## Raw data
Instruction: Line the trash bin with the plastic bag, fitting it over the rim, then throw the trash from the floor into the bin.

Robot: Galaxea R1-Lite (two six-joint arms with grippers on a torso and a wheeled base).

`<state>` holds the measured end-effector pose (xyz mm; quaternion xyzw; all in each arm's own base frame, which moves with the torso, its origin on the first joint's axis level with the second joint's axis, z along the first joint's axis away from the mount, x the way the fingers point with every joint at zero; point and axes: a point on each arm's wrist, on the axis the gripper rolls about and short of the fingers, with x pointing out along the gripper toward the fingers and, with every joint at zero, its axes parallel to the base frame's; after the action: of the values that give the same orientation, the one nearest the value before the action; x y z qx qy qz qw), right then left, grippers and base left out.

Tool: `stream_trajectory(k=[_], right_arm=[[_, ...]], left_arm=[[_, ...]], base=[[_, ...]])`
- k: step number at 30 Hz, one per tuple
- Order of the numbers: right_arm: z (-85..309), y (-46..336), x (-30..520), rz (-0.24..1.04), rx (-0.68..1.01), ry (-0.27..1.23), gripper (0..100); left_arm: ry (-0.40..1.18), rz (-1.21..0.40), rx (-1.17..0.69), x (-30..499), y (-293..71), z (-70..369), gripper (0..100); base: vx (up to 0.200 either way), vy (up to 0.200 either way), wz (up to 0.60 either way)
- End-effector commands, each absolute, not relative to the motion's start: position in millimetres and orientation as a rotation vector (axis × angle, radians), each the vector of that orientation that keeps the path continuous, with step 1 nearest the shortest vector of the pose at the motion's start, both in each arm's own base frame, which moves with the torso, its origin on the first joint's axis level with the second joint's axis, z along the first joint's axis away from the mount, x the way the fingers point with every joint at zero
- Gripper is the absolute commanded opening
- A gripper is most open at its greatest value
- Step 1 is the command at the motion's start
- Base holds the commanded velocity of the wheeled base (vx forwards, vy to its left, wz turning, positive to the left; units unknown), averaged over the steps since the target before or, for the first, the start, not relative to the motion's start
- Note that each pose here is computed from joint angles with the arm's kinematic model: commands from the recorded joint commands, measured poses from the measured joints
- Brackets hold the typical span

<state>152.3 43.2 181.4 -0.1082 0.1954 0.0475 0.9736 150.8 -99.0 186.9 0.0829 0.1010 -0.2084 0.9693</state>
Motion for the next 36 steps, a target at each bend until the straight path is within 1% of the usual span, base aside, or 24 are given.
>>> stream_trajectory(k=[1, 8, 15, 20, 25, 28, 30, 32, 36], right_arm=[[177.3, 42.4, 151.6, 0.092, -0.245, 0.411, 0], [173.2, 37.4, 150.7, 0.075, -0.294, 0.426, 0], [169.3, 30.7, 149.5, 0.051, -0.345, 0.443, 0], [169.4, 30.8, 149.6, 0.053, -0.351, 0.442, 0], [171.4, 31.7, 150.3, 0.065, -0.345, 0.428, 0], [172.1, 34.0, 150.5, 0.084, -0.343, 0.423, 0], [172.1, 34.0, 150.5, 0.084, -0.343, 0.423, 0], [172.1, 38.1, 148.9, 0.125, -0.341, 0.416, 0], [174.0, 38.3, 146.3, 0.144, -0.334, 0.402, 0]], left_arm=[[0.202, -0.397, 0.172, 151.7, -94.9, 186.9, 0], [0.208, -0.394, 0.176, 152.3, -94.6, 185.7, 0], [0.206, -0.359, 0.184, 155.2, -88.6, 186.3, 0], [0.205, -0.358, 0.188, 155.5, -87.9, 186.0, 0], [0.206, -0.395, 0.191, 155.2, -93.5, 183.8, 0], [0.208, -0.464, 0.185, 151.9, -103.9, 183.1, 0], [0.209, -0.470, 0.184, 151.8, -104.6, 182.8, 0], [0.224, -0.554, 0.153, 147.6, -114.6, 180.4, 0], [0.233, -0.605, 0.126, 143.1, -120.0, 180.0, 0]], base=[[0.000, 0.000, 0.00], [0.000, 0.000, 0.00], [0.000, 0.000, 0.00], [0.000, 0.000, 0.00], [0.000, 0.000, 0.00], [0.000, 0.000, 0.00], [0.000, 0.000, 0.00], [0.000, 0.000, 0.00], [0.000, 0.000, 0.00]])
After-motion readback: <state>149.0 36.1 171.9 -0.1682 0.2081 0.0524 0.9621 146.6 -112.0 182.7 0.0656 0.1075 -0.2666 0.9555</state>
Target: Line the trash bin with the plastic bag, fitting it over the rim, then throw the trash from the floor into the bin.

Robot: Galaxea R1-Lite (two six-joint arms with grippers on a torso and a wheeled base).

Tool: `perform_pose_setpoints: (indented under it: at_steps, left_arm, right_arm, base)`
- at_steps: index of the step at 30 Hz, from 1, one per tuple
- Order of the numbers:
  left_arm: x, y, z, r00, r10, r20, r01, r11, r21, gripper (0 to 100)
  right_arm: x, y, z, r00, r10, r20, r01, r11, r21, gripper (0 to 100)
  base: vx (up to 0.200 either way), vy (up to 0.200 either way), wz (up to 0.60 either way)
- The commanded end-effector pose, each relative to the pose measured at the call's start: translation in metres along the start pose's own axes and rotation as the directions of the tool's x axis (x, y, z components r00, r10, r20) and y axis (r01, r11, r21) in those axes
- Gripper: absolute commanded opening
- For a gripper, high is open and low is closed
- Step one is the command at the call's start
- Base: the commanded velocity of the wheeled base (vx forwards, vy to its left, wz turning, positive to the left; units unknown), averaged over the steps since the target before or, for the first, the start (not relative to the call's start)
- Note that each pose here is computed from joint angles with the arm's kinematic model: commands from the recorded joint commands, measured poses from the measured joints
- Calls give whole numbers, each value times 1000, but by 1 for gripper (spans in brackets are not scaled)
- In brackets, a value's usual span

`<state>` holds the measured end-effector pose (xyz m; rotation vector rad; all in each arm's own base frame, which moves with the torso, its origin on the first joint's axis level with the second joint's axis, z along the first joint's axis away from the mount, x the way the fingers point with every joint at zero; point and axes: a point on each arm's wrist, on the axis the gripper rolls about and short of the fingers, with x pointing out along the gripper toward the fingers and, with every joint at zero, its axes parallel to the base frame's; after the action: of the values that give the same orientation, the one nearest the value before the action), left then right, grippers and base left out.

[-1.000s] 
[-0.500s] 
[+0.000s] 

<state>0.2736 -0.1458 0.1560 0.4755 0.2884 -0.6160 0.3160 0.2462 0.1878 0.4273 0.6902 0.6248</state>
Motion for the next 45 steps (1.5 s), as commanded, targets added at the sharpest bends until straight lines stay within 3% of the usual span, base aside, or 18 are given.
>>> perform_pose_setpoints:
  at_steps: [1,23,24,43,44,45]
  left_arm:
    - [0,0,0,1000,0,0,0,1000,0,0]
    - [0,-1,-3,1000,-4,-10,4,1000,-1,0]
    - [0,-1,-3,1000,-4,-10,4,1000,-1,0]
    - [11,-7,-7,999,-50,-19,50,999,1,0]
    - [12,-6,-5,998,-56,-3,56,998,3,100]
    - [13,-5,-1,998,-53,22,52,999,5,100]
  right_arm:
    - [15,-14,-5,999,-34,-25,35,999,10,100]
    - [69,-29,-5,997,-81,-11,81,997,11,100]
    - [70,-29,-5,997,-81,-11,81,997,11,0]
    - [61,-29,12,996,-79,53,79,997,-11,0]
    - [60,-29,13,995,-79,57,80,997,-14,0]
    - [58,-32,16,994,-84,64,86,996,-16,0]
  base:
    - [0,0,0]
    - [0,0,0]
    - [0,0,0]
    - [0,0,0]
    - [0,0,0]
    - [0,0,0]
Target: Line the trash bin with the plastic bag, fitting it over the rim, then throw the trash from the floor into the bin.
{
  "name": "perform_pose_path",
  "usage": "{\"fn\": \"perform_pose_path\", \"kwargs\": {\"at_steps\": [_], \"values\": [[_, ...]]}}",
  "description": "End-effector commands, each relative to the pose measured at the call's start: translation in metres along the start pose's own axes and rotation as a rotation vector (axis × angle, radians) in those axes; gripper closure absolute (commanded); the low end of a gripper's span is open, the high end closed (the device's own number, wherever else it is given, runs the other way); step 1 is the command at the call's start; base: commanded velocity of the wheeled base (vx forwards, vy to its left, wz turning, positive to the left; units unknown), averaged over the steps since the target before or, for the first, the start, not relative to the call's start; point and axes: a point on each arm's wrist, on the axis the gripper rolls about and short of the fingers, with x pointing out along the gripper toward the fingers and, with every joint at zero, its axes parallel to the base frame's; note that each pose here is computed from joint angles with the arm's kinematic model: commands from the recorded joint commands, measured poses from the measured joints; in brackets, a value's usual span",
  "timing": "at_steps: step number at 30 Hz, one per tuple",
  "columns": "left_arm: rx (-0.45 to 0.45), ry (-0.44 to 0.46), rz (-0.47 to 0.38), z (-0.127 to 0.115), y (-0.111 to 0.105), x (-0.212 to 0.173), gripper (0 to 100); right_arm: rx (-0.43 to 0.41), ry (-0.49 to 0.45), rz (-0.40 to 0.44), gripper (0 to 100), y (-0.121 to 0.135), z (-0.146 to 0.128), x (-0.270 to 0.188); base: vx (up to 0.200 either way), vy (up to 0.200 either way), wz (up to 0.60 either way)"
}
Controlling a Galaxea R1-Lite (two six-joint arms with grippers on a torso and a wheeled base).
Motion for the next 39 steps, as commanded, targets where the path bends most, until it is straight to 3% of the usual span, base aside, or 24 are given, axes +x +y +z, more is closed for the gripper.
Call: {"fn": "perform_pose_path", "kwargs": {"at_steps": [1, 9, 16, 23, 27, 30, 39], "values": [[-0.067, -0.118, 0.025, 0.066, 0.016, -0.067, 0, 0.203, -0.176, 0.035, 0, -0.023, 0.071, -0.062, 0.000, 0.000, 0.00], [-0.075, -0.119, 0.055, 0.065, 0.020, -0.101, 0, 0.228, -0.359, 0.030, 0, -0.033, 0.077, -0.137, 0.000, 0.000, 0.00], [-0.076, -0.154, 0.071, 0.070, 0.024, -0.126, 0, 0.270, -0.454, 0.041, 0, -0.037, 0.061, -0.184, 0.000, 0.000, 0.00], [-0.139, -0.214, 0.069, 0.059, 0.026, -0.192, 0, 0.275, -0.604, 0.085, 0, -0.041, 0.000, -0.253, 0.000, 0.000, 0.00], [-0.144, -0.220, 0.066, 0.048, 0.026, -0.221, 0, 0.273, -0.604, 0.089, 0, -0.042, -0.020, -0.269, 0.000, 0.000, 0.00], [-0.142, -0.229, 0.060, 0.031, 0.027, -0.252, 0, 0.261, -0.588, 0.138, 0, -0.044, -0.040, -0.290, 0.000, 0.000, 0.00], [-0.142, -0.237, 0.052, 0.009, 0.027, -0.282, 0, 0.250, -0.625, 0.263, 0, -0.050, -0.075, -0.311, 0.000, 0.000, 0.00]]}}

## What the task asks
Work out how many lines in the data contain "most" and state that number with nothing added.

## Written response
2